[ニュース解説] Googleの描く未来像はライバル各社にあまりにも似すぎていないだろうか。
同社はここ数カ月のあいだに、いくつかの新しい機能を追加し、拡大する野望を実現しようとしてきたが、米国時間20日に発表された最新の機能は、ユーザーがGoogleのホームページを自分の好みにあわせてカスタマイズできるようにするものだ。これは、Yahooが提供するポータルページ「My Yahoo」に直接対抗するものといえる。だが、Googleがこうした機能を追加するなかで、同社のオンラインにおける顔はライバル各社のウェブポータルにますます似てきている。
Googleの幹部らは、自社の方向性に対するライバル各社の影響を否定しているが、業界の観測筋は同社の個性が変わりつつあるとの点で意見が一致している。ネット広告獲得をめぐる戦いにおいて、Googleと競合ウェブポータル各社との違いは曖昧になりつつある。
「(Googleが)なんと言おうと、彼らはウェブポータル分野に進出しつつある」というのは、GartnerアナリストのAllen Weiner。「彼らはYahooに照準をピタリと合わせている」と同氏は述べている。
ComScore Media Metrixによると、現在ウェブポータル分野で首位をいくのはYahooで、4月にはおよそ1億1500万ユニークビジターが同社のウェブサイトにアクセスしたという。そして、その後にMicrosoftのMSNとAmerica Online(AOL)が続いている。Googleは先月7800万ユニークビジターを記録して4番目に付けているが、ただし検索クエリや広告のクリックスルーの数では首位に立っている。
今回のGoogleの動きに対し、Yahooはポータル分野における自社の実績を改めて指摘した。
「My Yahooは、世界一のパーソナライズ可能なウェブページだ。われわれは、My Yahooを9年前に立ち上げ、昨年にはパーソナライゼーションの内容を見直して、ウェブ全体にある数百万種類のコンテンツ供給源にアクセスできるようにした」と、Yahooの関係者は声明のなかで述べている。
Googleは「パーソナライゼーション」分野では、まず他社に追いつく必要があると、アナリストらは指摘する。ベータ版が公開されている同社のホームページツールには、My Yahooなどのポータルサイトにみられる多くの優れた機能が欠けており、たとえば株式関連ニュースなどは、ライバル各社より数も少なく、また詳細さでも劣っている。

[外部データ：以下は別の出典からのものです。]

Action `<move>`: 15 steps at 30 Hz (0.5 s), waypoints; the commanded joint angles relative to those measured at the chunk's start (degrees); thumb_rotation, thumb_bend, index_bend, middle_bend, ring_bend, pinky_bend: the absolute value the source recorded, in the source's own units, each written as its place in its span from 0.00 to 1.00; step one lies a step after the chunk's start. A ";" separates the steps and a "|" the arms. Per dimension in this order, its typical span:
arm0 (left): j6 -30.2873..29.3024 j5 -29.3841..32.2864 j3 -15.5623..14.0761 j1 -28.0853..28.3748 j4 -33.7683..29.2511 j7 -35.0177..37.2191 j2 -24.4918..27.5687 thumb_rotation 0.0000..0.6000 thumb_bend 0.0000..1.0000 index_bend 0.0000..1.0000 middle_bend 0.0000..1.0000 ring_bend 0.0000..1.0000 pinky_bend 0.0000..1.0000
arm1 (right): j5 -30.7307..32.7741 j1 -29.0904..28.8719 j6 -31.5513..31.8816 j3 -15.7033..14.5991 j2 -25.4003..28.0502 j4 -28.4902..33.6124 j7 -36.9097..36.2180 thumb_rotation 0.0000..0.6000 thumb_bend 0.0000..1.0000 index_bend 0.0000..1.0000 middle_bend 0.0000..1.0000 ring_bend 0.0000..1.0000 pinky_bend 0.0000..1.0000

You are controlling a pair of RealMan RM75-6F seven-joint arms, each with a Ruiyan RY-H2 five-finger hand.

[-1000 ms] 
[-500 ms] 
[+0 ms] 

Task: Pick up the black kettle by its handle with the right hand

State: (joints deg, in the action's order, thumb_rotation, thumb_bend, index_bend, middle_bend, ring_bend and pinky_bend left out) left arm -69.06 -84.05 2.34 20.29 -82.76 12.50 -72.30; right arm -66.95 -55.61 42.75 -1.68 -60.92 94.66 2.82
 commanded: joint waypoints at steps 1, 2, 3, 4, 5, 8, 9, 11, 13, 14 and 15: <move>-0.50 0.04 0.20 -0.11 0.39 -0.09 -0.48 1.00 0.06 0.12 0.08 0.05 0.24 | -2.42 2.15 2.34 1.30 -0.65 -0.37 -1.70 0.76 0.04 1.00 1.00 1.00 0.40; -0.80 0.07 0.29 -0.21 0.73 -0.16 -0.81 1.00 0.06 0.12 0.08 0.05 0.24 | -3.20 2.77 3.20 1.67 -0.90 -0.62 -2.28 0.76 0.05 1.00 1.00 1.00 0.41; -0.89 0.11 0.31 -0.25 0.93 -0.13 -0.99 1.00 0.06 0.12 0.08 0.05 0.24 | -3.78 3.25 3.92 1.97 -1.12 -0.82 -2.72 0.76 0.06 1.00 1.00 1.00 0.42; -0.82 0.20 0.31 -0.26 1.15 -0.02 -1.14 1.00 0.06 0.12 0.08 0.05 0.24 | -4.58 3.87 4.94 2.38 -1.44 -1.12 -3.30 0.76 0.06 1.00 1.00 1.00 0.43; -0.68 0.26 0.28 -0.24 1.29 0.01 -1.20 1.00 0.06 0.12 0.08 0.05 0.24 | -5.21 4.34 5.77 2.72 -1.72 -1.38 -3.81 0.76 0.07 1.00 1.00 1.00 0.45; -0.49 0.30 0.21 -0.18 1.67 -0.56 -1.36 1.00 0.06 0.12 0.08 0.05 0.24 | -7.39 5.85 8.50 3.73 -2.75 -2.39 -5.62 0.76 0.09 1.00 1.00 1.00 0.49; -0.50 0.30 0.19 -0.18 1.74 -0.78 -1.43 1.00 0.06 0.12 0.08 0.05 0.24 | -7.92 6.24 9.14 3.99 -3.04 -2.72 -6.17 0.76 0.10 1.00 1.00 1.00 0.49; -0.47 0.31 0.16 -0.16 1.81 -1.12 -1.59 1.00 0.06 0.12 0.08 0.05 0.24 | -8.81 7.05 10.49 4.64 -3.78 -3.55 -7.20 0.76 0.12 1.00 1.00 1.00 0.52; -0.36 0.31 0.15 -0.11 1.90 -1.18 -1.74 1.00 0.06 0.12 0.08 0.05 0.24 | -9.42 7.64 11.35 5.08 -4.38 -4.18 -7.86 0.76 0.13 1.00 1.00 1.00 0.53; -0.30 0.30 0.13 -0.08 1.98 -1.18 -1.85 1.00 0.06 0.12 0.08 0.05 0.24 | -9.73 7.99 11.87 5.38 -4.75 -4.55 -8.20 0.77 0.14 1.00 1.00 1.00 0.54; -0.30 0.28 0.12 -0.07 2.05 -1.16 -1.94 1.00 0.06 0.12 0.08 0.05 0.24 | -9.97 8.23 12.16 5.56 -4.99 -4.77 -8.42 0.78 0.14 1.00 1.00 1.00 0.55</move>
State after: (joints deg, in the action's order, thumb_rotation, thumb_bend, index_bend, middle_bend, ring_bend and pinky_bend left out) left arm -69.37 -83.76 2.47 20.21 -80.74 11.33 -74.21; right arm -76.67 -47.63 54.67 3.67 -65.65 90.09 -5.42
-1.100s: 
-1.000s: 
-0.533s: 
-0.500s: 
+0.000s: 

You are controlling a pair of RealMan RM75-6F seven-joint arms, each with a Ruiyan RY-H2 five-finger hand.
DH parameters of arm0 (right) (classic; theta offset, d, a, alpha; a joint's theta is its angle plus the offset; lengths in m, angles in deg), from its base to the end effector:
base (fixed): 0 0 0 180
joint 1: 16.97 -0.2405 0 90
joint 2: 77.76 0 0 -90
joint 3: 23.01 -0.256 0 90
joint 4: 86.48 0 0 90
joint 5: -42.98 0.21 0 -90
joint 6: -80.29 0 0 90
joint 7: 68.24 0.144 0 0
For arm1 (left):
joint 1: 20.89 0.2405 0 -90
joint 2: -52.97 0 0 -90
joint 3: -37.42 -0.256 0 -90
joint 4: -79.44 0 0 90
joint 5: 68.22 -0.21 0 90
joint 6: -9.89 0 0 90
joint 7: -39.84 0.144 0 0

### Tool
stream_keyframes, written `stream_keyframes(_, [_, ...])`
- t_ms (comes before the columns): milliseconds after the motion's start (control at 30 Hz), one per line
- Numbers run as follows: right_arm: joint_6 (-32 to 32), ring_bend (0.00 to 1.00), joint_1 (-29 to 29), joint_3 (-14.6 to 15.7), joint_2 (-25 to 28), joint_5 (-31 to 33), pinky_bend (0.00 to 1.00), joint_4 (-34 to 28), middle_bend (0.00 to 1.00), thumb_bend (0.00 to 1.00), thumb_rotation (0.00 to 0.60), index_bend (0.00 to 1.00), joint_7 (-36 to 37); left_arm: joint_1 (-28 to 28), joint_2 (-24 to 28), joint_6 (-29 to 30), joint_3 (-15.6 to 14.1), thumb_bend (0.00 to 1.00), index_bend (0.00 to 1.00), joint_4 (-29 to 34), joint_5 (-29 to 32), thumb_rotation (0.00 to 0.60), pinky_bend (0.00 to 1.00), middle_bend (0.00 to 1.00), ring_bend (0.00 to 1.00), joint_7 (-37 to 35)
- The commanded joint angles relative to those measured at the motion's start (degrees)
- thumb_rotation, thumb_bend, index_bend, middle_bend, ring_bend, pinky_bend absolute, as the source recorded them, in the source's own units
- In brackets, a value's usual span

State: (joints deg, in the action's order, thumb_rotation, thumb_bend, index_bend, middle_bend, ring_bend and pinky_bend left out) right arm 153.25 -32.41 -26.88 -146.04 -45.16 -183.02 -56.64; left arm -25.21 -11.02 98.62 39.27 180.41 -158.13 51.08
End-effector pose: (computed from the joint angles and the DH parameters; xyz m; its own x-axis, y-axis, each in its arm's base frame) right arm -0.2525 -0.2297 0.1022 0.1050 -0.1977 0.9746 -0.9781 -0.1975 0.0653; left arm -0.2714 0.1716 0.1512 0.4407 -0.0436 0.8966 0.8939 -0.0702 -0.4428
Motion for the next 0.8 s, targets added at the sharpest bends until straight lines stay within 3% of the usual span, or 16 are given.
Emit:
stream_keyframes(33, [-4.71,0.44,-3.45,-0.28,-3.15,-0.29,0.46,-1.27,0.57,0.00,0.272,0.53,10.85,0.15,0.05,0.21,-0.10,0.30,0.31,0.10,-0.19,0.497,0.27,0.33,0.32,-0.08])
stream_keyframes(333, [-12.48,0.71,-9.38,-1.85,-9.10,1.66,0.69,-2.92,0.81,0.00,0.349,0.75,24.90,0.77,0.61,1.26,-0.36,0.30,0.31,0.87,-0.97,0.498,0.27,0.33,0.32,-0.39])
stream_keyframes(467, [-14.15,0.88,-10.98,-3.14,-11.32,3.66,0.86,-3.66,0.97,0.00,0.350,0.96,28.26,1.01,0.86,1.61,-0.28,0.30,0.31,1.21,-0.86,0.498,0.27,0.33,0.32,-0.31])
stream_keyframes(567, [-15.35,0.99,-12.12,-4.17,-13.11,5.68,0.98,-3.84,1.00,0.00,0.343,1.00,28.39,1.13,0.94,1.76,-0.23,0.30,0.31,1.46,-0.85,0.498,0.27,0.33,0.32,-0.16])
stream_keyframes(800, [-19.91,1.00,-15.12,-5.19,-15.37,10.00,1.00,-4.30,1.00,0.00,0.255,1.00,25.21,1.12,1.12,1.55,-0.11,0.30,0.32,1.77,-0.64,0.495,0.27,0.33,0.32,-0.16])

Googleの幹部らは、このような比較を一蹴した。同社GoogleのバイスプレジデントMarissa Mayerは、My Yahooにはここ何年もアクセスしていないという。今回発表されたホームページの開発チームと緊密に連携してきた同氏は、Googleがポータルを構築中だとする噂も否定した。
「われわれは、このホームページを、塀で囲まれた庭園--つまりウェブへと続く素晴らしい入り口にしたいと考えている」(Mayer)
この動きの背後に、広告主のための楽園作りという考えがあることは確実だと、アナリストは述べている。
Googleは現在、自社のホームページには広告を載せていないが、これらのページは最高の広告スペースになる可能性が高い。広告主にとっての魅力は、いうまでもなく、ユーザーの好みや選んだコンテンツのタイプに応じて広告を打てるところだ。
Jupiter ResearchアナリストのDavid Schatskyは、「これが成功すれば、Yahooのビジネスをある程度奪うことができる」と語っている。